The fabric of that earth became immense, its composition, its particulate structure, a visible cathedral into which he was drawn. He felt composed of earth. He could taste it like blood on a bitten tongue, its elements discernible as metallic essences so overwhelming that his tongue felt erect. The earth was a moving, molten current; a saline river; a gush of blood in the vaults and chambers of a titanic heart. There were sounds: weeping and chanting, singing and wailing. His head thundered as though struck from the inside with the force of their cacophony. They insinuated themselves into his veins, his lungs. He wept them.
This tempest of perception became a single thing: a bead that was himself and not himself, swelling outward and encompassing all that surrounded him.
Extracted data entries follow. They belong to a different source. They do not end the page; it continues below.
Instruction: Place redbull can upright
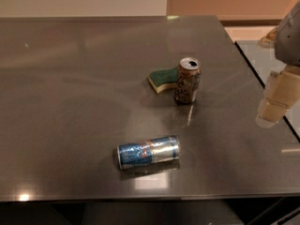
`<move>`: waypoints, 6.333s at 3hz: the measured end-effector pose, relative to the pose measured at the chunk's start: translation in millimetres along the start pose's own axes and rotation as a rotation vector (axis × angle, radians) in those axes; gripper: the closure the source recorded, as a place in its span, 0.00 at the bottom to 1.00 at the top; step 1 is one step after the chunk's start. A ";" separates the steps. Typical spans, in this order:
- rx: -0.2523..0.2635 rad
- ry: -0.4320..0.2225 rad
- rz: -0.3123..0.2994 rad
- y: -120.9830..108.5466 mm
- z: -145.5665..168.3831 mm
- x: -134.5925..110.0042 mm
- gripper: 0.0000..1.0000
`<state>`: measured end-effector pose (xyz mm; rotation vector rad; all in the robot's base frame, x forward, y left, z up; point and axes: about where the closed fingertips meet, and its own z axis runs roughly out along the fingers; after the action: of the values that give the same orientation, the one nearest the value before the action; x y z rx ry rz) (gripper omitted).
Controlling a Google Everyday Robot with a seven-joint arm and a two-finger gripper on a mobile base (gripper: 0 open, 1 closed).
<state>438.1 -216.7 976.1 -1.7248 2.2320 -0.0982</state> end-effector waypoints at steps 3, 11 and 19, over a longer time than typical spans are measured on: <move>-0.051 -0.015 -0.113 2.3 7.1 -39.1 0.00; -0.255 0.037 -0.400 144.4 130.1 -172.7 0.00; -0.290 -0.348 -0.336 94.5 67.8 -217.0 1.00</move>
Offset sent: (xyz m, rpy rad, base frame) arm 0.0107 0.0209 0.0015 -0.0038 0.0452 0.0800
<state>417.9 25.0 933.6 -2.0676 1.7596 0.4366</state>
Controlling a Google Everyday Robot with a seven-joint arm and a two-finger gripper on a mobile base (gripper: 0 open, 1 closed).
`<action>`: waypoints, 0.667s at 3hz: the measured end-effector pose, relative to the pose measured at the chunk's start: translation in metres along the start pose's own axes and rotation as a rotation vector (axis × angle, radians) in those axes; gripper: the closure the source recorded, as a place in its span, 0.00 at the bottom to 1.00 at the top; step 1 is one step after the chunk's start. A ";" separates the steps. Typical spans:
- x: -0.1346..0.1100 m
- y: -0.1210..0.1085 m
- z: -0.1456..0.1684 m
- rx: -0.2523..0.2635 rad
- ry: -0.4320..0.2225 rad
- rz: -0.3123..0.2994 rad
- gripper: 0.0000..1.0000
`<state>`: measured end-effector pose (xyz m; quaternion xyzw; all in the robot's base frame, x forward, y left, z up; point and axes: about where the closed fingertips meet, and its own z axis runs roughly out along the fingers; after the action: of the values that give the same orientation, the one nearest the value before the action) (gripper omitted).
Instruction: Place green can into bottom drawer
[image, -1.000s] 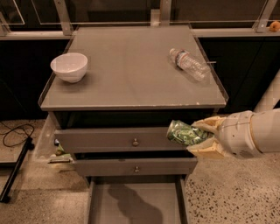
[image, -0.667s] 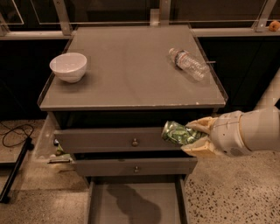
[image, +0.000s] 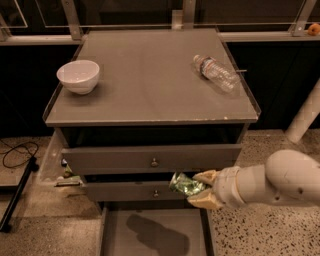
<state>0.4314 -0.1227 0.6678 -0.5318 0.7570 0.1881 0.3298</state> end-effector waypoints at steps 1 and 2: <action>0.035 0.010 0.049 -0.008 -0.024 0.025 1.00; 0.076 0.013 0.089 -0.028 -0.031 0.073 1.00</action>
Offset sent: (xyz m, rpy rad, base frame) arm -0.0019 0.0047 -0.1887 0.0876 0.1074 -0.0618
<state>0.4293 -0.1129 0.5506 -0.5054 0.7681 0.2188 0.3267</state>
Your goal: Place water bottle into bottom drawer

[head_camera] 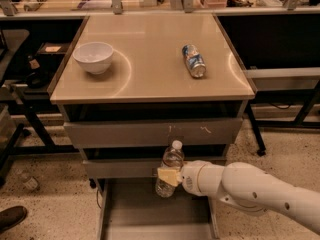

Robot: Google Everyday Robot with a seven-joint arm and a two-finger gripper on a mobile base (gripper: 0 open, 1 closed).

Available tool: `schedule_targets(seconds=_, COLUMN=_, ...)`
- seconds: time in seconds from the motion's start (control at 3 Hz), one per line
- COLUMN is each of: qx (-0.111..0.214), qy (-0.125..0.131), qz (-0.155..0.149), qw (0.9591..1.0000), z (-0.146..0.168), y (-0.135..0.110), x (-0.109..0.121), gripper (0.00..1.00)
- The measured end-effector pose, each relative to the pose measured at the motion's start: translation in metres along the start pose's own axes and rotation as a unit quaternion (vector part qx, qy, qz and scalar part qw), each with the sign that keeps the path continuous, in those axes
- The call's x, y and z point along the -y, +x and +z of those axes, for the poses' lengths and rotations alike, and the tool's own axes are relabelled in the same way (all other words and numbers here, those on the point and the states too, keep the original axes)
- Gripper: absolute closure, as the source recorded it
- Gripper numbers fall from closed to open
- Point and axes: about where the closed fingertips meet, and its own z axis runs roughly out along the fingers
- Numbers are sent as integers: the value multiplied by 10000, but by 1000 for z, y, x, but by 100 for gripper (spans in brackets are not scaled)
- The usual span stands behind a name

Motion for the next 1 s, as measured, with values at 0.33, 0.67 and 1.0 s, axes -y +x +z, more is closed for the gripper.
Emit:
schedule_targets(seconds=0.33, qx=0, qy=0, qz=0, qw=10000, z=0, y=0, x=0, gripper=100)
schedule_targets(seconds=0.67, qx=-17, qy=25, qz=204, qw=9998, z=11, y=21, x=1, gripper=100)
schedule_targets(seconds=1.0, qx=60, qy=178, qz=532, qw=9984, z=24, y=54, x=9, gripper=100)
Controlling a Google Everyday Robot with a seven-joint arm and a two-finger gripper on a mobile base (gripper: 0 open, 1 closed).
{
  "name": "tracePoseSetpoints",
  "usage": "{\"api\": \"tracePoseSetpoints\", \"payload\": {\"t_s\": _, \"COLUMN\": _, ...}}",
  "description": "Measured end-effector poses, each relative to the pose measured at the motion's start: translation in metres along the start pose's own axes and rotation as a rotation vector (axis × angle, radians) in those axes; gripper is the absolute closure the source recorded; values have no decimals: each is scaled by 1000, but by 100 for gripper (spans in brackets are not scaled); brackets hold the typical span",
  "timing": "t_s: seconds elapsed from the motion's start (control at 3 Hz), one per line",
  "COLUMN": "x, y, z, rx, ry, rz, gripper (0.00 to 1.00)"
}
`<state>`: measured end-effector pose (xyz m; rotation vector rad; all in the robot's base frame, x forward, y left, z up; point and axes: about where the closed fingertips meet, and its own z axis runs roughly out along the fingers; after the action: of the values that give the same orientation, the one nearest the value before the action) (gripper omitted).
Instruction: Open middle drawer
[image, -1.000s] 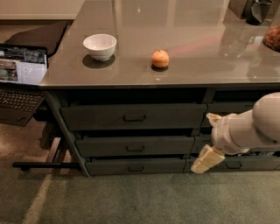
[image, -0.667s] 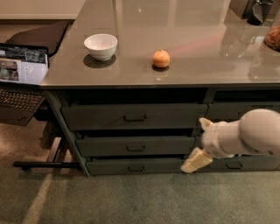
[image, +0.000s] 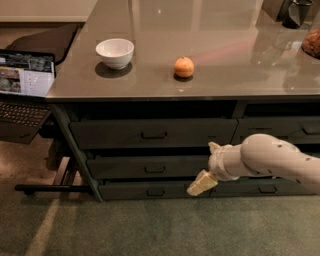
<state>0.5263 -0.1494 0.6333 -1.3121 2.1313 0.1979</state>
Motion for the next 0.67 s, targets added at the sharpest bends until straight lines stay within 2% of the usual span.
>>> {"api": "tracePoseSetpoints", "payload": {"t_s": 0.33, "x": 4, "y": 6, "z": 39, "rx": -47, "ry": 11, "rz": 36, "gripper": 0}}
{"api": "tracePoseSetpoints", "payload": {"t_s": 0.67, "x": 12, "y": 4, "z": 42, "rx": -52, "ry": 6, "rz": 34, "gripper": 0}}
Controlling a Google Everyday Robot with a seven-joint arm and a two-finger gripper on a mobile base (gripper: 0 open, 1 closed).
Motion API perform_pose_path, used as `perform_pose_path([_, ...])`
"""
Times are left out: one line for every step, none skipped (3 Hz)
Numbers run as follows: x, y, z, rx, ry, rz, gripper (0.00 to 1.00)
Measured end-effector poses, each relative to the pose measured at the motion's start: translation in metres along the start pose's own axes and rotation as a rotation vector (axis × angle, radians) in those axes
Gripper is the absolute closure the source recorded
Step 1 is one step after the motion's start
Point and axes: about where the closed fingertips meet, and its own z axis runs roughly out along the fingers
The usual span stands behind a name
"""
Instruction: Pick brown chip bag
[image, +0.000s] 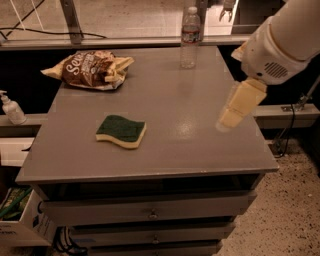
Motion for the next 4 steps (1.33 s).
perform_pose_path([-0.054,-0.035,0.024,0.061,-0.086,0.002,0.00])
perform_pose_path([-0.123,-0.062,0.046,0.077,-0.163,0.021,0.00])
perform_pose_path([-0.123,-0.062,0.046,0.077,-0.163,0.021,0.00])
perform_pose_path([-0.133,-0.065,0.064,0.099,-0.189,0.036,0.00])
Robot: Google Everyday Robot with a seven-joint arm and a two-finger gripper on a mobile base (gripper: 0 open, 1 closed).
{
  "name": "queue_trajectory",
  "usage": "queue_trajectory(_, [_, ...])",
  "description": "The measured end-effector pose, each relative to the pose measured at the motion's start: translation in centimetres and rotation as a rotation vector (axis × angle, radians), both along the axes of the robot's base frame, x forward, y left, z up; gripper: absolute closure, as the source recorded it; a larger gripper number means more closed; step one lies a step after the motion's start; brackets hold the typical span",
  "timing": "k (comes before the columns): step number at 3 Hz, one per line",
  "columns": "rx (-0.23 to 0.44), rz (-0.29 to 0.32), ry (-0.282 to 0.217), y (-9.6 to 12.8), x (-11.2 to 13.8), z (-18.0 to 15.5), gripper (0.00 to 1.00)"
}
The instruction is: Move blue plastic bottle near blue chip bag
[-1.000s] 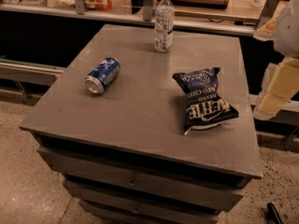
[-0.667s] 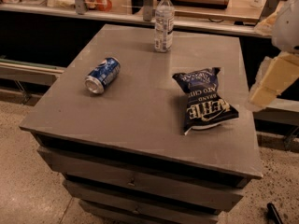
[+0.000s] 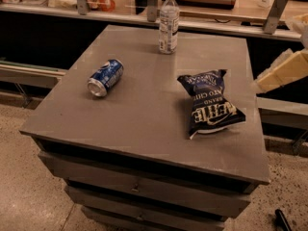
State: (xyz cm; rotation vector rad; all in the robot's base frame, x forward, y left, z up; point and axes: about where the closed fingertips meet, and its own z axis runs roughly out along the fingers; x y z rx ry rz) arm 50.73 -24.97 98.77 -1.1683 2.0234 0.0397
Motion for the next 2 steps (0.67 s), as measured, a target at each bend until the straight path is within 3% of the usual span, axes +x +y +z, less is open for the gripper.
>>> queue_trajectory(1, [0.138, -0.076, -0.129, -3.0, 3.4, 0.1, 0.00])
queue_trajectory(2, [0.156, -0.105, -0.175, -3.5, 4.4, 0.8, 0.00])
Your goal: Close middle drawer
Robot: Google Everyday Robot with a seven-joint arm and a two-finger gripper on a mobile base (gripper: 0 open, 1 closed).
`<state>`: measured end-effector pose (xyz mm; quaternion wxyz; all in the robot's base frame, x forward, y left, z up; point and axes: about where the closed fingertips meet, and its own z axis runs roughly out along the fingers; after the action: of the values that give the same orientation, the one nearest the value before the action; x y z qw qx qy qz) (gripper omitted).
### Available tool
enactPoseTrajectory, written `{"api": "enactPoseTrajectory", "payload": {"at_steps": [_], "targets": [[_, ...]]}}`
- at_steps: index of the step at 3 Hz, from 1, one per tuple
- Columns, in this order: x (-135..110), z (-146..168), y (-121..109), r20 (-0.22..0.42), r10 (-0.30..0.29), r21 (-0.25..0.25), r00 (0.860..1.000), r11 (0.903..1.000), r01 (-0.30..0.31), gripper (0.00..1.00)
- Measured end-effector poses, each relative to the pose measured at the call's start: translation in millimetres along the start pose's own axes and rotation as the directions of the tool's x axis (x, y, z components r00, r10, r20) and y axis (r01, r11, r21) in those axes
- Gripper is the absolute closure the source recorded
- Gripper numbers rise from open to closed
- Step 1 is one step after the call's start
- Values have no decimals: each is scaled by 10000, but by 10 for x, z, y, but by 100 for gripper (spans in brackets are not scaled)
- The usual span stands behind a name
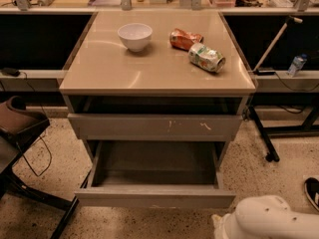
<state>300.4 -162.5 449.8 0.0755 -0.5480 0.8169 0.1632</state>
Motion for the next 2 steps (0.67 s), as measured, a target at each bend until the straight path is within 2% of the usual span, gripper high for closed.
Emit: {"api": "enactPoseTrajectory", "payload": {"at_steps": [1,2], "targets": [[101,613,69,405,92,30,9991,10000,-93,0],[57,942,-73,918,71,288,9958,9995,-98,0]]}}
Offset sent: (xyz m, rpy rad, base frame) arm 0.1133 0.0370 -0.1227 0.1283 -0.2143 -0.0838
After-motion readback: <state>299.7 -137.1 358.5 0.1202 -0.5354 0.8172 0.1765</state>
It was a single pearl on Shiva’s foot. It was tremendous. All of him was an erection.
The high keen of the pearl was snuffed out on a sharp yowl, an exclamation. It was the war
ning pitch of a predatory cat. Something had grabbed him, and he opened his eyes in pure terror. Nails sharp as blades were clutching his cheeks, and he was facing the goddess. Shiva had summoned him.
“What have you to say?” she hissed, her eyes destroying him. They would tear him open before the claws had a chance.
Ra opened his mouth and his jaw worked, but only silence came out of him. He felt as though she’d torn his tongue from his mouth and held it bleeding before him.
“Nothing.” She dismissed him with a jerk of her head, her eyes despising him. Retracting her lethal fingertips, she pushed him aside and strode from the room. The skirt of her garment struck him like a storm tearing by. She was already beyond him, growing smaller in the endless vault of the hallway that retreated from the altar room.
“Vetma, ai MeerShiva!” Ra expelled the words on a breath of terror, and they echoed back at him, his changing voice a mocking, high sound of cowardice.
She stopped, and though she was a dozen steps away from him, he felt a wave of hot fury ripple from her.
May I rise as Meer. May I rise as Meer! He’d said it in his head a thousand times. Spit it out! He vomited the words. “Vetmaaimeershiva! May I rise as Meer?” He was shaking, feverish, and felt his skin was melting, dripping into the floor like a candle.
MeerShiva turned, her hair glinting as her head came around like the tail of a scorpion. “Meershivá!” she hurled at him, taking her own name as the highest oath that could be uttered.
Ra thought he would die. The terror of this exchange with her was bad enough, but worse, he was still hard from the surge of whatever had possessed him, and surely she could see it, rising against the loose cotton of his pants. She would think it was arousal, that he was shamefully lustful of her, his own mother. He tried to will it down, but the engorged veins wouldn’t recede. It wasn’t the sort of idle erection he’d had before, the sort that came of vulgar thoughts and friction. It was painful and nauseating and had nothing to do with sex.